───── Dataset excerpt ─────

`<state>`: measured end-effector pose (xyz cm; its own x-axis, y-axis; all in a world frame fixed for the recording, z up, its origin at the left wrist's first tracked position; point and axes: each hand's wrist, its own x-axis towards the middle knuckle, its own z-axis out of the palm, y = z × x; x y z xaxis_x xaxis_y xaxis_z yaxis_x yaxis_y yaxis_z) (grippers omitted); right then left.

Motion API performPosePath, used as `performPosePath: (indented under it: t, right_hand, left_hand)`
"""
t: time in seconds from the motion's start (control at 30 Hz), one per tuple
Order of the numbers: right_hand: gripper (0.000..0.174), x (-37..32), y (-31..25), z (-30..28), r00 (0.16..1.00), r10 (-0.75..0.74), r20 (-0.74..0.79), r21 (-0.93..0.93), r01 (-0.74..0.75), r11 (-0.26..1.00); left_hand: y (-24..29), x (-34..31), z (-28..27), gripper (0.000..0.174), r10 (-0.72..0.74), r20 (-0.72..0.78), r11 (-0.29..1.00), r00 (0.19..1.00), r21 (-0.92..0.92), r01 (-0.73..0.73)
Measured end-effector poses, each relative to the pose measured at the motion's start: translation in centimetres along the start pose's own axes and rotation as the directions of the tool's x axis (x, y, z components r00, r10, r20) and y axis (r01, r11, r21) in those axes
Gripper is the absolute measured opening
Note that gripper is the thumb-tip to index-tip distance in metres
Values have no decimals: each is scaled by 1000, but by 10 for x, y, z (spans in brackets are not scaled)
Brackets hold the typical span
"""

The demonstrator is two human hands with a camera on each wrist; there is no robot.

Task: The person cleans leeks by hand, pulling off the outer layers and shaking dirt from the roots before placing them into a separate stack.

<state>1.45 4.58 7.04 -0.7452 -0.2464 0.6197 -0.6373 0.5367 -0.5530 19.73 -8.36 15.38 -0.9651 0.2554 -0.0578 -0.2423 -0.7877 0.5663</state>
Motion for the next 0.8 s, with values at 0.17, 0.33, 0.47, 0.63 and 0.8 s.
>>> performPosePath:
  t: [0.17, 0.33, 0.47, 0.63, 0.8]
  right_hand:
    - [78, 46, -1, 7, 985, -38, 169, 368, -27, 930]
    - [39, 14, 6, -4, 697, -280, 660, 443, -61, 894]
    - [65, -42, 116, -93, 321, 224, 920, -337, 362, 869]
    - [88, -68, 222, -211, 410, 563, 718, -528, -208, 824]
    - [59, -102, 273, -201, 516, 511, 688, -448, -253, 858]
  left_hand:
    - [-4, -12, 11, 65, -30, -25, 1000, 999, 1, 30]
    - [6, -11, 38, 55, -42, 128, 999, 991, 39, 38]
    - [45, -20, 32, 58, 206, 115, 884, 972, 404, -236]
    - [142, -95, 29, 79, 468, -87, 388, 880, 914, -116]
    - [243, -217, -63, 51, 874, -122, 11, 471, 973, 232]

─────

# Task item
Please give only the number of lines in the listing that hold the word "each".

# Output of the exercise
4